_TASK DESCRIPTION:_
Where a line of the listing below includes the word "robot", reproduce that line.

_COLLECTED DATA:_
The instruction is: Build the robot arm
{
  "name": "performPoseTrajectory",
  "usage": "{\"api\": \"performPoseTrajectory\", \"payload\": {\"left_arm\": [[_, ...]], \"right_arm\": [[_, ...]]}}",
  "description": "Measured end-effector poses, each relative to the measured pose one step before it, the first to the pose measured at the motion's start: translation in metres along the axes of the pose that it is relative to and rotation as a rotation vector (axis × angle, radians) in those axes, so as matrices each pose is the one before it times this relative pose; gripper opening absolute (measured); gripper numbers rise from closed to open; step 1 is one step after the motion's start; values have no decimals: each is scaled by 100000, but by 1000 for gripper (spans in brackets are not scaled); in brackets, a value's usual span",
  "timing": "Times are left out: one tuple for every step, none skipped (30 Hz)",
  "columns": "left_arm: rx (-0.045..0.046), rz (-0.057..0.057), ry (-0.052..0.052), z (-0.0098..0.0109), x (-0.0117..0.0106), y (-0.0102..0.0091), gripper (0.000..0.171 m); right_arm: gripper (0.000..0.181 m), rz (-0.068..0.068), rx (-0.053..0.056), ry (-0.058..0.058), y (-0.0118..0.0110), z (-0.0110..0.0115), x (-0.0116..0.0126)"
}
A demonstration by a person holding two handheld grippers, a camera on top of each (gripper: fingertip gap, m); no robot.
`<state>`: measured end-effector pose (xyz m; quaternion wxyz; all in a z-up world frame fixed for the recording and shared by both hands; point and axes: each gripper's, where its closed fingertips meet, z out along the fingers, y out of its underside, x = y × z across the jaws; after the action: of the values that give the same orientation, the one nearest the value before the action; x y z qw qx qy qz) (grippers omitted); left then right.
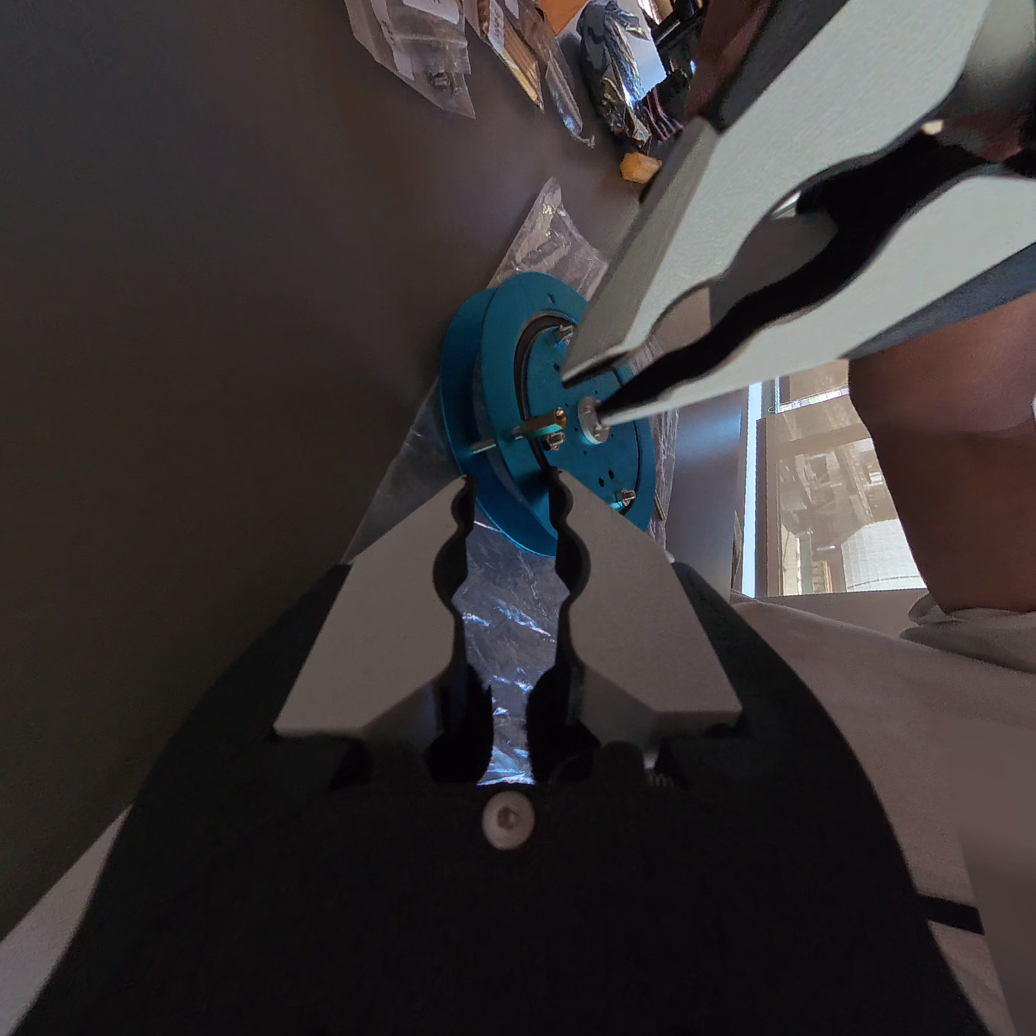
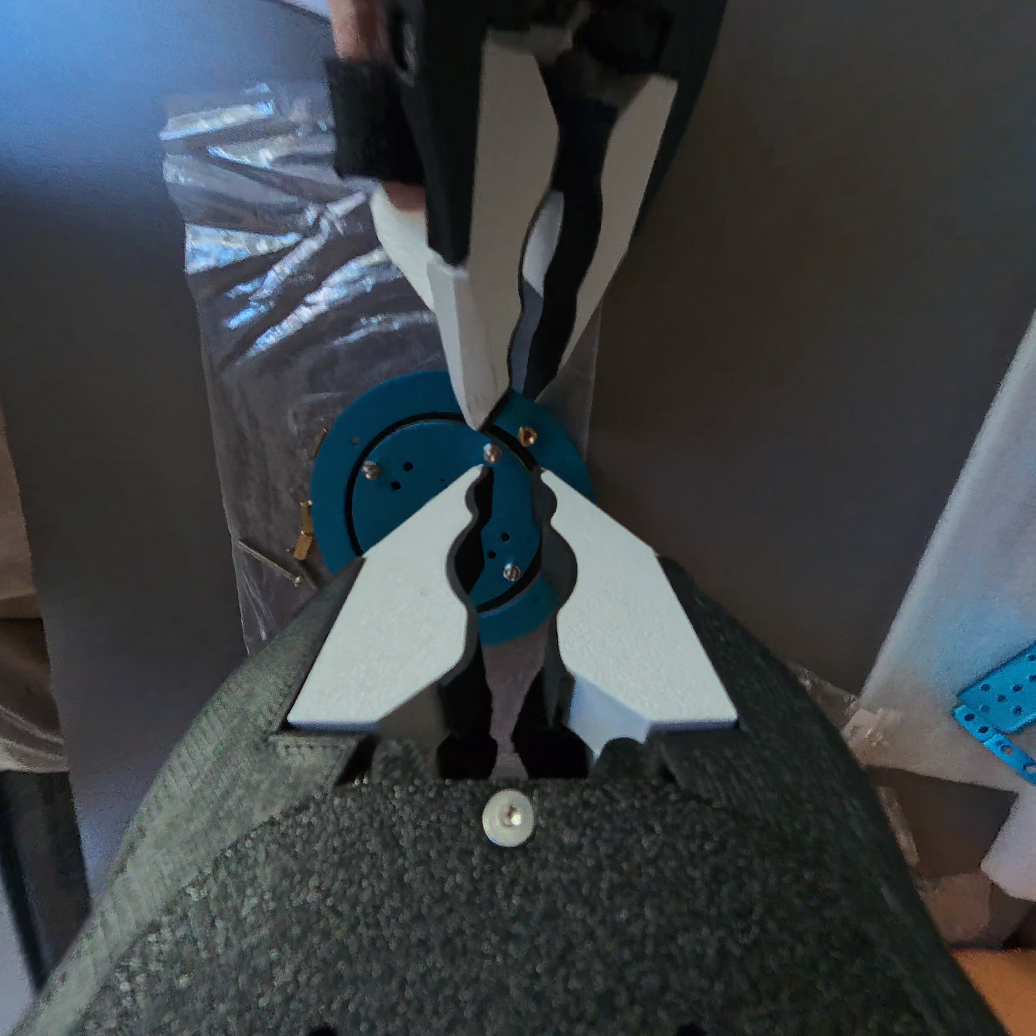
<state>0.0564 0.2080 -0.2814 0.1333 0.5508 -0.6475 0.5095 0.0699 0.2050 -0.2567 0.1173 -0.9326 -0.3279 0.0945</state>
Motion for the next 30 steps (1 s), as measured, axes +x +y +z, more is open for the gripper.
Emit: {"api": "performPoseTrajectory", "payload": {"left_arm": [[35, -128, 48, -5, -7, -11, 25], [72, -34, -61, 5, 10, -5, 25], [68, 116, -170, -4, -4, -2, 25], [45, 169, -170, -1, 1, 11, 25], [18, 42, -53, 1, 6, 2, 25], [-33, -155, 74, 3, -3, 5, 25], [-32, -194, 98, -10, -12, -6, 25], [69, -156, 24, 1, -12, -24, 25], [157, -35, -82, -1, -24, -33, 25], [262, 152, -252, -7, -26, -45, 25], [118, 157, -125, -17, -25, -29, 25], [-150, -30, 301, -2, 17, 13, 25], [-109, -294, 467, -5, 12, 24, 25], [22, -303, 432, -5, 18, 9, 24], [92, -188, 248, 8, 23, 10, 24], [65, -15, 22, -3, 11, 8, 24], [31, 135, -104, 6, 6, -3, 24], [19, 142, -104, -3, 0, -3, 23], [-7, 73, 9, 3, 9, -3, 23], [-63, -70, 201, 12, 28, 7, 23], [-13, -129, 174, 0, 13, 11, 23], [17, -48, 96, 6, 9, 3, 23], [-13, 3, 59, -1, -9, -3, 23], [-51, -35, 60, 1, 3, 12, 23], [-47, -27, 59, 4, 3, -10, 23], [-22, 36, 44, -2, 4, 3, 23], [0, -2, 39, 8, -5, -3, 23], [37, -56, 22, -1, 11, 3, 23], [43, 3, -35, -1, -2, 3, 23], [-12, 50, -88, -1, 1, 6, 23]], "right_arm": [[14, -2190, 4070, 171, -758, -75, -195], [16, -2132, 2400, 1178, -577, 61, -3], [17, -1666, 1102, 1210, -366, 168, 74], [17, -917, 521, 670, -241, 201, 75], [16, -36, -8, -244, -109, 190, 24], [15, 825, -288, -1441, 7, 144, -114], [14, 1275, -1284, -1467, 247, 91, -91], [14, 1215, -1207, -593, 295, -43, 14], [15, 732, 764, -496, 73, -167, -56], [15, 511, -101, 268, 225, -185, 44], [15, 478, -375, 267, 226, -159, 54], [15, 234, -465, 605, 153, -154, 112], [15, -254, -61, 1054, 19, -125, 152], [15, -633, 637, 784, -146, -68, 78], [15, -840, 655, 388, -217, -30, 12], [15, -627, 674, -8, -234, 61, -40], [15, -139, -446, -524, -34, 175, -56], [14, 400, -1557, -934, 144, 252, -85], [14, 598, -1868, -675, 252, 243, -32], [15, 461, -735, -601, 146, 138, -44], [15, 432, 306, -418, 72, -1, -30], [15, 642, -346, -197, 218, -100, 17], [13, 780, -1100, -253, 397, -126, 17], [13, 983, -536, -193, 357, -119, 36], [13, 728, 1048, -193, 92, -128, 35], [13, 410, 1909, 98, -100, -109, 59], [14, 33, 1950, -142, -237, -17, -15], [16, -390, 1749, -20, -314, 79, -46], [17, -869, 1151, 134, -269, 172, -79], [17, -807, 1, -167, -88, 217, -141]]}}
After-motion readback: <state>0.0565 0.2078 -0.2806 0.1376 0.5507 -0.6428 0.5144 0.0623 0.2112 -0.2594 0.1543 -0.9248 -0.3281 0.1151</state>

_REPLY TO THE EXERCISE:_
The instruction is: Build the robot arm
A demonstration by a person holding two handheld grippers, a camera on top of each (gripper: fingertip gap, m); no robot.

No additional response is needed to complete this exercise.